Khabar Lahariya, the country’s only rural, women-led media collective which is the subject of the Oscar nominated documentary
Writing With Fire,
on Monday said its representation in the film is “inaccurate”. Directed by debutants Rintu Thomas and Sushmit Ghosh,
Writing With Fire
chronicles the rise of Khabar Lahariya, a digital-only rural news channel run by Dalit women.
The documentary, which bagged a spot in the final nominations list at the 94th edition of the Academy Awards in the Documentary (Feature) category, follows an ambitious group of Dalit women – led by their chief reporter, Meera – as the team switches from print to digital in order to stay relevant. In a lengthy blog post ahead of the Oscars on March 28, Khabar Lahariya said the documentary–which the team saw recently– captures just a part of their story, “and part stories have a way of distorting the whole sometimes”. Thomas and Ghosh could not be reached for a comment on the post when contacted by PTI.
“The film is a moving and powerful document, but its presentation of Khabar Lahariya as an organization with a particular and consuming focus of reporting on one party and the mobilization around this, is inaccurate. We recognize the prerogative of independent filmmakers to present the story that they choose to, but we would like to say that this eclipses the kind of work and the kind of local journalism we have done for twenty years, the reason we are different from other mainstream media of our times. a part of ours, and part stories have a way of distorting the whole sometimes,” the post read.
The organization said its team, led by Dalit but also including Muslims, OBC and upper-caste women, is committed to practice impartial journalism and isn’t just a “heartwarming story” of success.
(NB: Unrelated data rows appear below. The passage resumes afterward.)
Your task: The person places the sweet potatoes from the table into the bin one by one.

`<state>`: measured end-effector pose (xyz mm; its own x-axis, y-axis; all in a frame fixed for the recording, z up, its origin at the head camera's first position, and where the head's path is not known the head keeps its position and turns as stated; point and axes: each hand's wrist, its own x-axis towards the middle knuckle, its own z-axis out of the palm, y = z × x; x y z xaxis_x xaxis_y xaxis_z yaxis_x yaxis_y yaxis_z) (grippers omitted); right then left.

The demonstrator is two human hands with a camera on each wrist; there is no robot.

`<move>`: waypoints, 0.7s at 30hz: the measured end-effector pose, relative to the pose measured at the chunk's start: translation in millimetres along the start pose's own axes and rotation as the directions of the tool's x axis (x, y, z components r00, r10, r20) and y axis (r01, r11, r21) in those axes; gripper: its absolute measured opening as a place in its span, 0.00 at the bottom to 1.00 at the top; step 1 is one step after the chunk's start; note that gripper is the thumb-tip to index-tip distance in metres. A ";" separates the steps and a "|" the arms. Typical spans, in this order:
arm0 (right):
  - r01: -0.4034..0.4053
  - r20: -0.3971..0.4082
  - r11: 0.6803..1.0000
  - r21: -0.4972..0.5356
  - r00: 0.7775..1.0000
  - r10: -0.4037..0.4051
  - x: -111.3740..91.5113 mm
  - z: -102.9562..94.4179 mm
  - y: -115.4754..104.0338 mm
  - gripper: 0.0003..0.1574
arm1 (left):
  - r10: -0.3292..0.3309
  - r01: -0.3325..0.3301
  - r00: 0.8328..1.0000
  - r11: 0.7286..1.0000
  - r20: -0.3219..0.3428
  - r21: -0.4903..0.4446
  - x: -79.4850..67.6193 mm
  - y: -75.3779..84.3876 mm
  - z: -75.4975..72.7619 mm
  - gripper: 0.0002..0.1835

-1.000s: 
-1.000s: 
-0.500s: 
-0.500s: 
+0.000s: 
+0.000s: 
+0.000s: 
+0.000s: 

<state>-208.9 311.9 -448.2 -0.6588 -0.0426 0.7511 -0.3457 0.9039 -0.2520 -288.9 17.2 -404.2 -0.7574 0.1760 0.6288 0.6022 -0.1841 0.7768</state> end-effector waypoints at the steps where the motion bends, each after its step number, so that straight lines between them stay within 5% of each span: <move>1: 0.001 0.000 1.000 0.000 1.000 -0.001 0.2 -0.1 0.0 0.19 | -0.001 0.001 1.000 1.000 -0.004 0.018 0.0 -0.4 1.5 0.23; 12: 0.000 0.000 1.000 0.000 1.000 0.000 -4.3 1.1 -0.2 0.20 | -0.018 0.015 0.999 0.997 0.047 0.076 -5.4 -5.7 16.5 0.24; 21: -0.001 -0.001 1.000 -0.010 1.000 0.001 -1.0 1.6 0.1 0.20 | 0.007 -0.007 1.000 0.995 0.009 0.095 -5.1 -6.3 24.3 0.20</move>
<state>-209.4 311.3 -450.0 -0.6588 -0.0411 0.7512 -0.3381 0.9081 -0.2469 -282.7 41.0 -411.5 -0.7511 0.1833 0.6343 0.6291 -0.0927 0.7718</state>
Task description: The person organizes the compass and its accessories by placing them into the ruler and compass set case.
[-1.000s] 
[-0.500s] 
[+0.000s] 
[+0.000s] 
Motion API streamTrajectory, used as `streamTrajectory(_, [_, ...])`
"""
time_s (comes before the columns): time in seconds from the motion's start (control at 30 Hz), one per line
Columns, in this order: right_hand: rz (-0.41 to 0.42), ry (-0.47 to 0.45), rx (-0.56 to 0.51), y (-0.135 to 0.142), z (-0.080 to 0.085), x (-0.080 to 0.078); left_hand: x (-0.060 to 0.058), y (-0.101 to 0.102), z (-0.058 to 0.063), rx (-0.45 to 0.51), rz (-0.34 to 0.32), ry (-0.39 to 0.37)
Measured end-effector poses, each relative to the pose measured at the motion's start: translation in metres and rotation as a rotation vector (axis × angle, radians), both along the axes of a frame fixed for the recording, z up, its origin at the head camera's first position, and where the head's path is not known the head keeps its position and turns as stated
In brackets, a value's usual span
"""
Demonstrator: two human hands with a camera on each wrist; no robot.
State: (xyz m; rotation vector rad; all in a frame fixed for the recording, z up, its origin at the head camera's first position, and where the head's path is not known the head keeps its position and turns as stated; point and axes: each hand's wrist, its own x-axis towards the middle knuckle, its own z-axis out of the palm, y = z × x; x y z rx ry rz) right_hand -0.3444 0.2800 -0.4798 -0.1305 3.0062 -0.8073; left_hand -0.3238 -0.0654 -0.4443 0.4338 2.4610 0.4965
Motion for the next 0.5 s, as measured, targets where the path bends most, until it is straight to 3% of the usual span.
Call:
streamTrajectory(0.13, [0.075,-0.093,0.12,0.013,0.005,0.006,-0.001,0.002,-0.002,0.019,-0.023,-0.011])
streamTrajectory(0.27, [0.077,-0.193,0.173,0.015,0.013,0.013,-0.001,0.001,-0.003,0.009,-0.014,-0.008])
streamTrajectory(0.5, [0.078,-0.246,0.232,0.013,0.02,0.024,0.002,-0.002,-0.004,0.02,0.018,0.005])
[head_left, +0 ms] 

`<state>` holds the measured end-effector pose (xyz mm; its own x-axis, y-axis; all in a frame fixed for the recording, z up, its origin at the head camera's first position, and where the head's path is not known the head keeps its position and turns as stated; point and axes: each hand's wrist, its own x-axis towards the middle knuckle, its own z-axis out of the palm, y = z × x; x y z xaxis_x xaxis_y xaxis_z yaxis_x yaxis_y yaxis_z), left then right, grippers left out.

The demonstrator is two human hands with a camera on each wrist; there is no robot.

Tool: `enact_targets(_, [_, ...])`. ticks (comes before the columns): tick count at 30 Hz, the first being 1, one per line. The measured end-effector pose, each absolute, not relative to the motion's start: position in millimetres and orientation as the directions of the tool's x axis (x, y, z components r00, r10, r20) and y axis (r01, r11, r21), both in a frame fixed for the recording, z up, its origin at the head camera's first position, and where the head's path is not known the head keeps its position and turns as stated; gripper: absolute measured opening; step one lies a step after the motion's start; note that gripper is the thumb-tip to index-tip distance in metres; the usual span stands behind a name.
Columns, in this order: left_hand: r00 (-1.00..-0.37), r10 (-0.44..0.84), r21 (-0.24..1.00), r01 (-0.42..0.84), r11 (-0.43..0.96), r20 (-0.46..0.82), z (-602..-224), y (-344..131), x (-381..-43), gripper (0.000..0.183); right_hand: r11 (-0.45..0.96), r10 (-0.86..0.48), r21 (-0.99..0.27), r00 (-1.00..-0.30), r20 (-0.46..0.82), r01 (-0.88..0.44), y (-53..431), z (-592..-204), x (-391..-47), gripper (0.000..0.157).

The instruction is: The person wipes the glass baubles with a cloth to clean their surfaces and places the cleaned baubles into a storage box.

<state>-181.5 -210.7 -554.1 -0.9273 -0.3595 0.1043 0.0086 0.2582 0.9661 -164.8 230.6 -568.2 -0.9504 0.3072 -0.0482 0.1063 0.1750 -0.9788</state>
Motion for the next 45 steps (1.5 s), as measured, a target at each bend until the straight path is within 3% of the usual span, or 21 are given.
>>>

The team said its journalistic values are not “reflected” in the documentary, which has created a splash across international film festivals. “In our 20 years of practicing independent journalism, it has been a foundational value to be deliberate about how and who we include in the frame or story, about corroboration, about multiple perspectives. These values are not reflected in the version of ourselves we see in the film.”
“And so, to people all over the world who are watching us, maybe even hero-ing us, we want to say that ours has not just been the easy-to-digest, heartwarming story of the small figure talking back to the big powers in a time of political change.” Khabar Lahariya said for the organisation, it has been 20 years of financial uncertainty, of reporting on violence against women, navigating their way out of complex situations and “wading through mountains of FIRs”.
“And in our 20 years of doing this unglamorous work, we have not known if we would survive another week, or month, or year. Even as we speak, and as some of our stories reach the glitz of Academy Awards luncheon parties – we feel the same vulnerability.” Calling out the documentary for its apparent rosy representation of caste, the organization said, “We have not, as the film would have one believe, been able to carry our caste identities on our sleeves, with bravado and humour. We have had to be discreet, often fearful… We have not emerged from a vacuum, but from long decades of ground work, on empowerment, on literacy, on digital access… When we go away for office offsites – this is mostly what we discuss, not just the way we feel when a particular party wins an election – which is what you’d take away from the film.”
Khabar Lahariya concluded that as the team “unexpectedly” makes itself known all over the world with the film, it hopes to talk more about “what makes women-led, independent rural media possible – which is a much more complex story than the one going to the Oscars”.